**Work request**
From the data below, retype exactly the lines starting with the one that contains "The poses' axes" and ending with the one that contains "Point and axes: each", both included.

**Information supplied**
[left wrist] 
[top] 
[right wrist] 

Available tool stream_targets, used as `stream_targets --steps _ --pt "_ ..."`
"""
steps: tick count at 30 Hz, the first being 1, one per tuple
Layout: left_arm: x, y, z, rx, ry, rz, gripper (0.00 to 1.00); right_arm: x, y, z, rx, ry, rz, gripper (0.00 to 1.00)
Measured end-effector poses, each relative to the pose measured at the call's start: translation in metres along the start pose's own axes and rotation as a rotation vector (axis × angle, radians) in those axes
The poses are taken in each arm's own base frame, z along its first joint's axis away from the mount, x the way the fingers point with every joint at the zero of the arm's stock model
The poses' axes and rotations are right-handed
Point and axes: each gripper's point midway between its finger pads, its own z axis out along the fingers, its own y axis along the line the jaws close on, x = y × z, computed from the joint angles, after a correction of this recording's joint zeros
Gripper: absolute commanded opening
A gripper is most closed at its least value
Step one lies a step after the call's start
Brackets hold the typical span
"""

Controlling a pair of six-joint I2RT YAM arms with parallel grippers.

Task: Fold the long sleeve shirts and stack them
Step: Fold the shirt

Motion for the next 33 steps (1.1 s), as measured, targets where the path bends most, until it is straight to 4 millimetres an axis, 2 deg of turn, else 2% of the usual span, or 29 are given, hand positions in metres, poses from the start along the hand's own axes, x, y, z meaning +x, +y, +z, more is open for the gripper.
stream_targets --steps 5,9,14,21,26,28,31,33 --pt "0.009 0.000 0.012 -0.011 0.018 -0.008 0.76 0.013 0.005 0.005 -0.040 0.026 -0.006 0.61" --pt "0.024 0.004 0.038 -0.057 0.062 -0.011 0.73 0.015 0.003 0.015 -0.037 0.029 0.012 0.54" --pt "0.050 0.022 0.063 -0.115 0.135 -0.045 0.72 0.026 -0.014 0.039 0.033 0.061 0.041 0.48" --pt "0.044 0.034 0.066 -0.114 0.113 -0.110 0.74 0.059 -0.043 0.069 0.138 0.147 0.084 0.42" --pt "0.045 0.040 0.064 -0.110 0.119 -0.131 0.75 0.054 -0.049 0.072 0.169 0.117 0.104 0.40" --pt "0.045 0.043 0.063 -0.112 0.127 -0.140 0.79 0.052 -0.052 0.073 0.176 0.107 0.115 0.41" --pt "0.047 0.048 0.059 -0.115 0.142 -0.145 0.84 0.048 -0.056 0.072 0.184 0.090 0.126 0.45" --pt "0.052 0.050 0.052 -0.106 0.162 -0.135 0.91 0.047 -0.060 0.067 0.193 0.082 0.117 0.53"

**Solution for this exercise**
The poses' axes and rotations are right-handed
Point and axes: each gripper's point midway between its finger pads, its own z axis out along the fingers, its own y axis along the line the jaws close on, x = y × z, computed from the joint angles, after a correction of this recording's joint zeros

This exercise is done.